Dimitra was hobnobbing in high political circles long before she met Mr Papandreou. Her previous husband, Alexis Kapopoulos, was a prominent member of the Communist Party and they played a full part in the Athens social circuit: parties, cruises and raucous weekends on Aegean islands.

It was, in fact, Margaret Papandreou who first noticed her. She helped Dimitra become a member of her husband's private entourage on Olympic Airways in 1985. She even used her influence to land this enterprising young woman the job of her dreams, her own chat show on television. One of the first guests on Miso miso (meaning "half and half") was the Prime Minister himself. The show was a flop, but the love affair was in full swing.

This was far from the first of Mr Papandreou's marital indiscretions, but Dimitra had the good fortuneto be with him as he fell critically ill in the summer of 1988. When the Prime Minister was admitted to Harefield hospital outside London to have an artificial valve put into his heart, it was Dimitra - not Margaret - who was at his bedside.

Papandreou has often said since that she saved his life. She certainly changed it. After Rhodes she never left his side in public. Even Pasok's defeat in the 1989 elections failed to dent her resolve. One month later she was the third Mrs Papandreou, both bewildered and delighted by the public attention.

Four years of opposition for Pasok were an invaluable apprenticeship for her. Her name dropped out of the papers, and indeed during the 1993 election campaign she barely featured. But once her husband was triumphantly returned to power that changed. Not only did she take control of her husband's private office, controlling access of both people and documents, but she appeared to play a key role in his cabinet appointments.

Her cousin George became sports minister and Mr Papandreou's doctor health minister. By contrast Vasso Papandreou, the feisty former European Commissioner, unrelated to Andreas but widely believed to be an old flame of his, was left out of government altogether.

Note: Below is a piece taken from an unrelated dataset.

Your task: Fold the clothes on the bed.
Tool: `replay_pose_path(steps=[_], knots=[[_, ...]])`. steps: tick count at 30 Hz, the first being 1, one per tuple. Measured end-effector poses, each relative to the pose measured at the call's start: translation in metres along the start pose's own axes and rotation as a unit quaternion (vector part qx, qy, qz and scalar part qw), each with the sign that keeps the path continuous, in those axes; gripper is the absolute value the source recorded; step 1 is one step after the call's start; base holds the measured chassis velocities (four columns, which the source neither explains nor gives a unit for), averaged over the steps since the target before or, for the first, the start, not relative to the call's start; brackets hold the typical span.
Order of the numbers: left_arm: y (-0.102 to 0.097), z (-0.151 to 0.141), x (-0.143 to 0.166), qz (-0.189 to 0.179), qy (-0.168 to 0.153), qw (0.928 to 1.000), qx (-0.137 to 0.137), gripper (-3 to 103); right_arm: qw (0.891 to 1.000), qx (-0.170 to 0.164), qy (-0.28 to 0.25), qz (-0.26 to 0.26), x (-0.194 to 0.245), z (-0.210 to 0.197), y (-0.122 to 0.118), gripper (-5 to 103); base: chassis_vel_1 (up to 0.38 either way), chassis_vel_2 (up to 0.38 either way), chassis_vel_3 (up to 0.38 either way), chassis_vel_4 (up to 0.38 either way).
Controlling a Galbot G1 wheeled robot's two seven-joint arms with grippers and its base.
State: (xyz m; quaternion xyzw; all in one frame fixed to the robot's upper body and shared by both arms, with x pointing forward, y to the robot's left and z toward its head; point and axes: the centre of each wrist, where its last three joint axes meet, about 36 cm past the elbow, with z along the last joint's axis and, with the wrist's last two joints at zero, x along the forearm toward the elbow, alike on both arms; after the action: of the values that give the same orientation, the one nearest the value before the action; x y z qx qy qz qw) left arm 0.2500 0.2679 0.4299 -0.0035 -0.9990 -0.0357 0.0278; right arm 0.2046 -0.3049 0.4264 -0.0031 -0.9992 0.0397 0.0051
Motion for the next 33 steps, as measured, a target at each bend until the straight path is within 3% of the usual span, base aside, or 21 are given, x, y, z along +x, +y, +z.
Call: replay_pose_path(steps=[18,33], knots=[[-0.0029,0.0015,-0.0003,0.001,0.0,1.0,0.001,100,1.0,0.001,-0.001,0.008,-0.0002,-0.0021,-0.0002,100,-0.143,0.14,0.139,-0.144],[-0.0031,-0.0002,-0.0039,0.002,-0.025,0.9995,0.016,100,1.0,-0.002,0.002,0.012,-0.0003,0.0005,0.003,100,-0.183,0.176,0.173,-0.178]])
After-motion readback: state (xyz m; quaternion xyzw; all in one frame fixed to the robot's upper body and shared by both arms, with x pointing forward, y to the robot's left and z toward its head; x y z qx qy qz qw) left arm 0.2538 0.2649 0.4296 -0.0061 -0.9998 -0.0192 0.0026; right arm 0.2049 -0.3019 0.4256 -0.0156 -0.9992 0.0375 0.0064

Extraordinarily, Dimitra's name appeared as number two in the Greek delegation at a European summit in Brussels in December 1993, meaning that she took part in the leaders' closed sessions while the hapless foreign minister, Karol Papoulias, was confined to barracks inside the Greek embassy.

All this earned the First Lady enemies, who have struck back both through the press and by questioning funding of the sumptuous "pink villa" she and her husband have built in a fashionable Athens suburb. Her bid to enter parliament seems unrealistic at this point, particularly as her present office bars her from running for election for three years and the party looks unlikely to grant her an honorary candidacy.

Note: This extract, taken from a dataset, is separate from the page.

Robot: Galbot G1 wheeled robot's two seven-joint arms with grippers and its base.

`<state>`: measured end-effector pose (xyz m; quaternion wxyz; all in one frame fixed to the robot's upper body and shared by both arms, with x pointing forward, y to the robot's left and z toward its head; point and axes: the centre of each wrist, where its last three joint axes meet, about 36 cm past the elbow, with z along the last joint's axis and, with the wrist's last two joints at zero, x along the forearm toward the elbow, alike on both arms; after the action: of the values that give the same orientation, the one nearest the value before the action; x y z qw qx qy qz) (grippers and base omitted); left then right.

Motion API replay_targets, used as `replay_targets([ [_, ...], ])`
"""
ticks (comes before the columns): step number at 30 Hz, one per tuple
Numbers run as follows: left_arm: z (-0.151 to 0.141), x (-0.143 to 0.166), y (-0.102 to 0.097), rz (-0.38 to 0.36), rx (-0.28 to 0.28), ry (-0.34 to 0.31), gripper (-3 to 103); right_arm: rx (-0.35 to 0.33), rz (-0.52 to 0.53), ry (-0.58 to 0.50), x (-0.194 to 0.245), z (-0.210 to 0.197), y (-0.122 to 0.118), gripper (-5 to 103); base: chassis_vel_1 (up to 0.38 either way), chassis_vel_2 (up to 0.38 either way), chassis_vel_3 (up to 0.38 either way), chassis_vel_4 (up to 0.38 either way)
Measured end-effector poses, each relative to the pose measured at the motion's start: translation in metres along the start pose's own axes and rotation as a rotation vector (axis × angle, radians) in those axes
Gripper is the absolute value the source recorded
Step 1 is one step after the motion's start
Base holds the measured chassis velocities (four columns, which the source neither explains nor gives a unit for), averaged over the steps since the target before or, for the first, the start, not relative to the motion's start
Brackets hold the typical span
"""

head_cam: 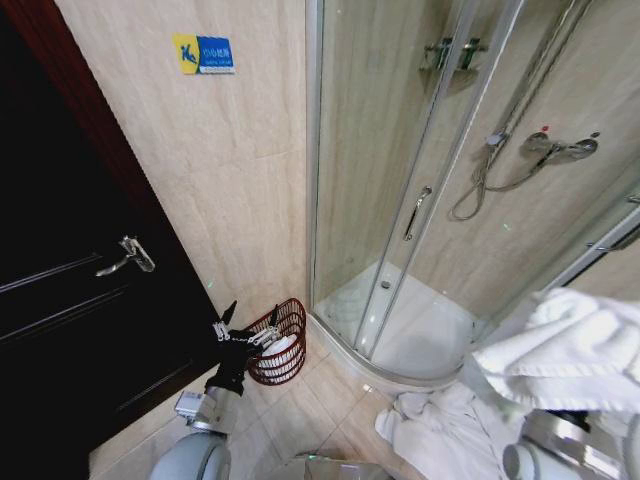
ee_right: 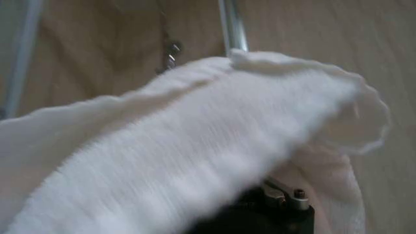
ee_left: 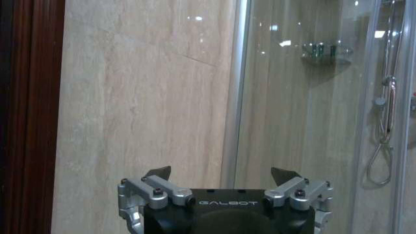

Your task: Discard the used towel into the hamper.

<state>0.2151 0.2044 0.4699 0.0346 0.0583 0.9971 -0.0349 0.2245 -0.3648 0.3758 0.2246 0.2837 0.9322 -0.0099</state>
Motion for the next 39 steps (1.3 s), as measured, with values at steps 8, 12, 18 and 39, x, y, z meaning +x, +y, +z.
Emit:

But her ambition is undeniable. On a recent trip to Patmos to mark the 1,900th anniversary of the Revelations of St John, she was seen ruthlessly hogging the limelight as she posed for the cameras next to a reluctant Pope Bartholemew.

A woman with that kind of resolve, and in her position, can go a long way. Mr Papandreou may be weakening physically, but in spirit he is as tough as ever and seems determined to satisfy the whims of his wife. As long as he stays on the scene, she has room to force her imprint on Greek public life. It will take more than a few vulgar pictures in the downmarket press to stop her.